Saingan terberat satu-satunya yang harus dihadapi Ayu di kelas adalah Fajar. Itulah sebabnya aku tidak bilang pada Ayu kalau hari ini aku memberi Fajar surat cinta. Sebenarnya, Ayu kurang setuju kalau aku suka pada Fajar. Entahlah, dia takut kalau selera Fajar tinggi, Ayu juga berpikiran negatif padanya. Menurutku bukan karena Fajar termasuk kategori lelaki playboy atau penilaian jelek lainnya. Melainkan hanya prasangka jelek Ayu saja pada Fajar.
Kata Ayu –Fajar adalah lelaki egois yang maunya menang sendiri dan jikalau aku dan Fajar jadian maka yang akan sering mengalah nantinya adalah aku. Ayu terkadang memang suka so tahu dalam menilai seseorang, entah apa pegangannya soal membaca karakter Fajar. Mungkin ramalan perbintangan dan tafsir mimpi yang selalu dia searching di internet. Meskipun tebakkannya juga kadang bener sih, sudah seperti Mama Lauren saja si Ayu.
Jadi ya gituh, aku enggak ingin Ayu tahu dulu sebelum semuanya selesai.
Namun, hal mengejutkan langsung terjadi. Aku yang tadinya ingin berucap pun tidak jadi dan kuurungkan setelah keributan mulai terdengar. Semua orang di kelas termasuk aku dan Ayu memusatkan pandangan pada Ritta dan Eva yang sedang duduk di kursi guru.
“Yuhuhu!” Ritta tampak oces di depan sambil tertawa-tawa. Aku pun menoleh sekilas pada Fajar yang sedang melihat layar handphone-nya sendiri dan si Deden tengah bersandar ke tembok sambil menyelipkan pulpen ke telinganya.
“Gue atau lo nih yang bacain?” Eva dan Ritta saling tuding sembari memegang sebuah kertas yang baru aku sadar kalau itu adalah ….
Itu!
Itu bukannya kertas yang kupakai buat nulis surat, kan? Lah, kenapa ada di tangan si Eva?
“Ngapain tuh anak berdua kecentilan di meja guru? Emang ada yang ngirim surat izin pake binder, ya? Siapa sih yang enggak masuk sekolah?” Ayu terusik. Dia celingak-celinguk ke sekitaran, memastikan siapa murid yang tidak masuk hari ini.
Ya Alloh, apakah itu surat punyaku? Kulihat Fajar tampak tenang-tenang saja. Jikalau itu surat punyaku, kenapa sekarang ada di tangan si Eva? Apa Fajar sengaja ingin mempermalukan aku di hadapan semua orang? Jika iya, sungguh tega sekali dia.
Ingin sekali aku merebut surat itu, tapi aku tidak ingin gegabah duluan. Mana mungkin itu suratku, ya kan? Sabar Mita, kamu jangan su’udzon.

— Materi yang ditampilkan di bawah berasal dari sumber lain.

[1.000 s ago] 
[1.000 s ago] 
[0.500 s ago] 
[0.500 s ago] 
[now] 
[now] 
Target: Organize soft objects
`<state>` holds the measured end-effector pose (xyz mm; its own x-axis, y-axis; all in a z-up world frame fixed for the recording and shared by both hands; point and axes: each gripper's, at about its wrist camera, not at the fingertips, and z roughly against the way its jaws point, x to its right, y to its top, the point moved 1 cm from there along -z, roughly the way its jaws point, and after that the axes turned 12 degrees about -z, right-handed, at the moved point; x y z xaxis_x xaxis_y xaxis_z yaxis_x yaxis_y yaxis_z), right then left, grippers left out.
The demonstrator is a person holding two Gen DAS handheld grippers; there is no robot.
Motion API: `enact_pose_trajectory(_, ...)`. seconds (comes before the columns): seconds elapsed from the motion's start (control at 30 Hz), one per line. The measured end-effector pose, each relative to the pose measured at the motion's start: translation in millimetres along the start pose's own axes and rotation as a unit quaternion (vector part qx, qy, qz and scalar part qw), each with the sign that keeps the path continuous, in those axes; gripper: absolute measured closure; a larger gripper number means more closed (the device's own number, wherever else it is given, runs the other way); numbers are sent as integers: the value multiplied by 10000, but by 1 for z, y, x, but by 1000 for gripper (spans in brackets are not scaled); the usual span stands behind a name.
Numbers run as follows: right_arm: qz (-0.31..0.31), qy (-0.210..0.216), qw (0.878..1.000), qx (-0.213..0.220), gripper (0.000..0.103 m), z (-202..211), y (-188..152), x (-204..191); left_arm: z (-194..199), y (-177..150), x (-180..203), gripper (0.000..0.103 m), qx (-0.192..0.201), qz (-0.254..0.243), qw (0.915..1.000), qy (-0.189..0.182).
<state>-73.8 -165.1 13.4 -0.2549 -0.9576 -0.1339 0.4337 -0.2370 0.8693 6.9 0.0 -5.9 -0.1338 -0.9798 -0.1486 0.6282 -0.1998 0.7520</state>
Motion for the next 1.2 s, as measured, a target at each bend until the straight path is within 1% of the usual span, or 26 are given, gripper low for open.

“Dasar si cerewet! Bikin heboh aja deh, masih pagi juga,” dengus Ayu lagi. Dia memang tidak begitu suka pada Ritta dan Eva, sebenarnya aku pun begitu karena keduanya sangatlah pilih-pilih fisik dalam pertemanan. Mereka akan berteman dengan orang-orang berparas cantik dan ganteng saja, dan terampuni jika orang itu adalah anak orang kaya raya –maka fisik tidak akan dipedulikan lagi oleh mereka sebagai standar masuk ke dalam kubu pertemanan kaum modis itu. Apalagi padaku, mereka baik ketika butuhnya saja tapi kalau pada Ayu tentunya kepintarannyalah yang diperalat.
Seketika, jantungku terasa copot, sekujur tubuhku gemetar, bibirku meringis, air mataku tak tertahan ingin tumpah dan tak dapat dibendung lagi setelah Eva membacakan isi suratku dengan keras dan teman-teman sekelasku terlihat tercengang penuh ketidakpercayaan. Sebagian berbisik menggosipkan, dan rata-rata semuanya meledekku seperti melakukan perundungan. Seakan aku tak pantas untuk menyukai seseorang, termasuk lawan jenisku sendiri.